Deploy an exchange central multi parties federated learning network with KubeFATE

Federated learning is a machine learning framework that protects data privacy. It can effectively help multiple institutions to perform data usage and machine learning modeling while meeting the requirements of user privacy protection, data security, and government regulations. Discover the value of data and protect data privacy and security.

Encounter problems

In the deployment of federated learning applications, multiple institutions are required to participate together and join the federated network organization. However, too many participants are difficult to manage.

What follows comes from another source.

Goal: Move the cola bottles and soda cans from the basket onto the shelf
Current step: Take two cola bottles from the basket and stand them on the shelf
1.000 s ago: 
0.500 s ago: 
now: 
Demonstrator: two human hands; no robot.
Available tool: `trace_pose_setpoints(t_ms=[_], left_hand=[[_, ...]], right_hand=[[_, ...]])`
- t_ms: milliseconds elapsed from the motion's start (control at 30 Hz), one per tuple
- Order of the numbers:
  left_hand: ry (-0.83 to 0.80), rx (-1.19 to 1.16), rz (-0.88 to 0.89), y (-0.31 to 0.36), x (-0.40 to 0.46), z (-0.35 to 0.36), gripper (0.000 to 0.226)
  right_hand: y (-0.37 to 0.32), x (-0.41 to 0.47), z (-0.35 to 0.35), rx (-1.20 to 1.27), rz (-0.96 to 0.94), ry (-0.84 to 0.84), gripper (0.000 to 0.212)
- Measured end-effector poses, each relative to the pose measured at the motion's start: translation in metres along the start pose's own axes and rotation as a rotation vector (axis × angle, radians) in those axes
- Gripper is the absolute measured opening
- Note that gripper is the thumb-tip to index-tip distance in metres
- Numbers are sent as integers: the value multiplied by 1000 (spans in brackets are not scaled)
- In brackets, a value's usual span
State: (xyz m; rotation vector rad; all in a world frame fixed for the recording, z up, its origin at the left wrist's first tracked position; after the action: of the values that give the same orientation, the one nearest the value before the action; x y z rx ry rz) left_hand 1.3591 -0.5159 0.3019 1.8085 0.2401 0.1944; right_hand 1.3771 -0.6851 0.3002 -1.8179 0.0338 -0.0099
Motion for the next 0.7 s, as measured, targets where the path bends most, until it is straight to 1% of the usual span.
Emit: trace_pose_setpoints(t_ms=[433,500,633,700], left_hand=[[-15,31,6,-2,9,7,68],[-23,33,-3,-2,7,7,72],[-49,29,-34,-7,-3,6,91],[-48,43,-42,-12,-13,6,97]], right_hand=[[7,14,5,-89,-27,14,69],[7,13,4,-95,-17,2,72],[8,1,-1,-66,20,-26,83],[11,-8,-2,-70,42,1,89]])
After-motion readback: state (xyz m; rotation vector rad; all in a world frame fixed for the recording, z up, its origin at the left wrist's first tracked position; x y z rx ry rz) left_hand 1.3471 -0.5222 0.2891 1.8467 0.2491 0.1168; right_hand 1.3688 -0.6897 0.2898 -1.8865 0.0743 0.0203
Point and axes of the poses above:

The traditional model can use simple links between various agencies. When the federated network organization grows larger, the configuration information management between agencies becomes very complicated.

Solution

Using the exchange deployment model can easily and conveniently deal with the network construction of multi-member organizations. Members can discover each other through the core exchange, This becomes very simple to manage the federated learning network.

KubeFATE support for exchange

KubeFATE v1.6.0 supports the exchange deployment mode of the Spark and eggroll computing engine.

Federated learning organization building

Organization

Use KubeFATE to deploy a federated learning network with exchange as the central node. This network contains an exchange and several parties.

Deployment structure diagram

exchange-structure-diagram

Introduction to deployment environment

The deployment here includes 3 parties and 1 exchange. Each role has an independent k8s cluster. All clusters have deployed KubeFATE (Deploy KubeFATE).

party	party ID	k8s version	k8s node IP	kubefate version	FATE version
exchange	1	v1.19.9	192.168.100.1	v1.4.1	v1.6.0
party-9999	9999	v1.19.9	192.168.100.9	v1.4.1	v1.6.0
party-10000	10000	v1.19.9	192.168.100.10	v1.4.1	v1.6.0
party-8888	8888	v1.19.9	192.168.100.8	v1.4.1	v1.6.0

Deploy exchange

Let's use the FATE-Exchange chart to deploy an exchange cluster.

Configuration

There are two types of exchange, which correspond to FATE's two computing engines (eggroll, Spark).

eggroll（rollsite）

The core of the eggroll type of exchange cluster is the component that contains the rollsite.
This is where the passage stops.